Tim Minchin: ‘Maybe scrolling the traumas of the world is not in itself a moral act’
The comedian, actor and Matilda songwriter on the benefits of quitting social media and why happiness is like an orgasm
Tim Minchin does not arrive at lunch with the highest hopes. He has only had a couple of hours’ jet-lagged sleep, for a start. And, despite my feeble assurances to the contrary, he knows how it goes: in the course of two hours of no doubt enjoyable free-associating chat he’ll say one thing he will regret (two hours later when he’s on the train to Brighton); and when the story appears, that phrase will be the headline, and it will follow him around on the internet for ever. “So let’s get on with it,” he says, with wide-eyed fatalism. “And let me say even as you press record and I pick up this menu that I have badly mismanaged my calories and I’m really fucking hungry.”

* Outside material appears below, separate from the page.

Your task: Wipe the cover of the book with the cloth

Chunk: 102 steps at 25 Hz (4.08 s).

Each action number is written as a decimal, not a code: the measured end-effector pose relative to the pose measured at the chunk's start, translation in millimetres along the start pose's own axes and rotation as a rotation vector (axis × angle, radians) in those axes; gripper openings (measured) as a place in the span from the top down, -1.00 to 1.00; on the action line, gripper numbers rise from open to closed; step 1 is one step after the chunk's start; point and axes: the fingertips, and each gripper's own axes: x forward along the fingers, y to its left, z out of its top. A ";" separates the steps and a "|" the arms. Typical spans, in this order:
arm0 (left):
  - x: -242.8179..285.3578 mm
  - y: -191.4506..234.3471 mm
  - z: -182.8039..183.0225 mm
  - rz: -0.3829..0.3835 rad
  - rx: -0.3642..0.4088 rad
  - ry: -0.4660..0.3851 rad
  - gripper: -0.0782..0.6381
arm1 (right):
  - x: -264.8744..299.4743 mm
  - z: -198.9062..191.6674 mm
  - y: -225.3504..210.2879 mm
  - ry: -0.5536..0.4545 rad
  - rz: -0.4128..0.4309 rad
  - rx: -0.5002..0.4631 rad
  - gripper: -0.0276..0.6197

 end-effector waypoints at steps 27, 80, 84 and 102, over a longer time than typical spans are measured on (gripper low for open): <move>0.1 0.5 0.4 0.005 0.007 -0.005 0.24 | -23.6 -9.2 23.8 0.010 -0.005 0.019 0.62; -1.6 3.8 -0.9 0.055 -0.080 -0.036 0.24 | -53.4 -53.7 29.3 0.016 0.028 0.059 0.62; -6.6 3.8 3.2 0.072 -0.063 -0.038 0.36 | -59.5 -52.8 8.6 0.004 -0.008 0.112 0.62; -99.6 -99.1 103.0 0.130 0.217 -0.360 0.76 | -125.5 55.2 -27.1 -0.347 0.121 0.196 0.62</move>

We’re at a very smart gastropub near Victoria in London – the Thomas Cubitt, chosen for its proximity to the station (he’s got to catch the 2.29pm to make it to tonight’s gig). He orders salmon and carrots and chicken parfait to start, and nothing to drink in case he falls asleep on the train, though he might have to have a desperate slurp of mine. We’re here to talk about his book, You Don’t Have to Have a Dream, which collects the fabulously deadpan speeches he has made in recent years to graduating students, with some extra framing essays. If you fear your son or nephew is being seduced by the straight-backed homilies of Jordan Peterson or the grunts of another testosterone-cult talk-show host, buy them this for Christmas.